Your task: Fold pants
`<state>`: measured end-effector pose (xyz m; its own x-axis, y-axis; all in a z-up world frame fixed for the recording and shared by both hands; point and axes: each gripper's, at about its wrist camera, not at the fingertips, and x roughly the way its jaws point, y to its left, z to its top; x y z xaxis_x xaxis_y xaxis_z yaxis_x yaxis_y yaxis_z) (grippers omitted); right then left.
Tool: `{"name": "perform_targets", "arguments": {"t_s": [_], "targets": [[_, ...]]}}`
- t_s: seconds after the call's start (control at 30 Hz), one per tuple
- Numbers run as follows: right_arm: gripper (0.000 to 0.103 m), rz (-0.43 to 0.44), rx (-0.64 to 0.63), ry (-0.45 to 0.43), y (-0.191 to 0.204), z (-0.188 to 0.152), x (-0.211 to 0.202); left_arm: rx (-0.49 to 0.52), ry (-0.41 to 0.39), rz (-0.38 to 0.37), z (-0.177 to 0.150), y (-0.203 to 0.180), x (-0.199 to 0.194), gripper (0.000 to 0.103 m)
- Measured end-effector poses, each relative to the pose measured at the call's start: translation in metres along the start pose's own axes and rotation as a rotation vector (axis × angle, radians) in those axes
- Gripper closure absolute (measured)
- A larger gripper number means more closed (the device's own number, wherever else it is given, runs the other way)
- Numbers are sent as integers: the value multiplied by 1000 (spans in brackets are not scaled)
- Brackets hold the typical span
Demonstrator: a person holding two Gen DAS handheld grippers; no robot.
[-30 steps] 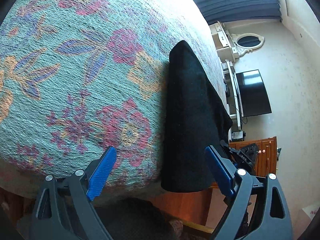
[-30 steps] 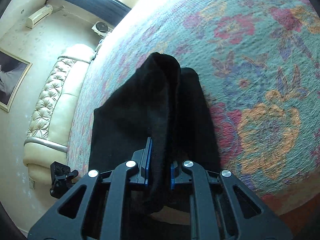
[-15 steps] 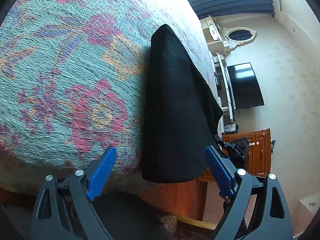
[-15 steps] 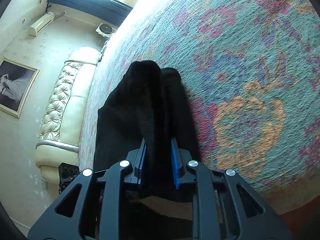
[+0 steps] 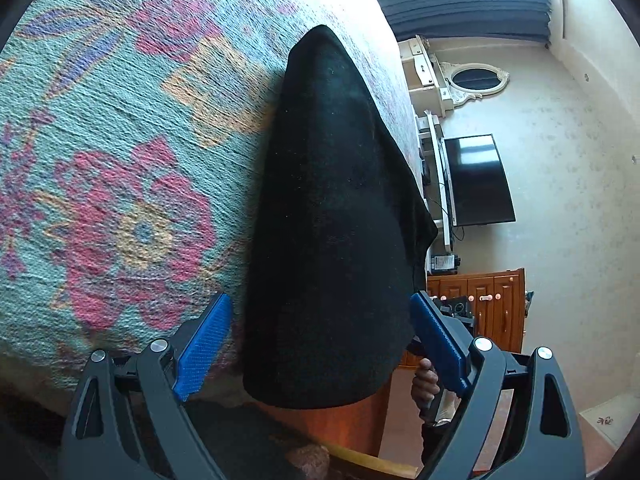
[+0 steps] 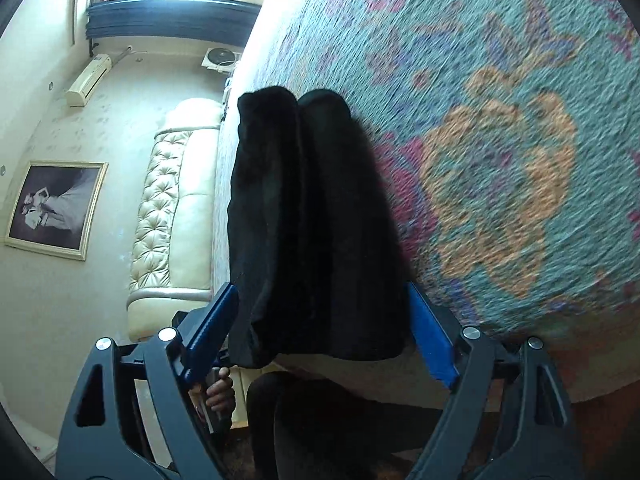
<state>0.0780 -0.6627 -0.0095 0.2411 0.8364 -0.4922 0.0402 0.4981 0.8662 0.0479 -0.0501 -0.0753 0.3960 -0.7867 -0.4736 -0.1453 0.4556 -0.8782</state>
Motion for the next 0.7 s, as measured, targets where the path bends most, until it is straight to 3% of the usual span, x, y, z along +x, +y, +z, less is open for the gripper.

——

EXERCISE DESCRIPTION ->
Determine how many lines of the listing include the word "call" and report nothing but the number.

RESULT OF THE EXERCISE ->
2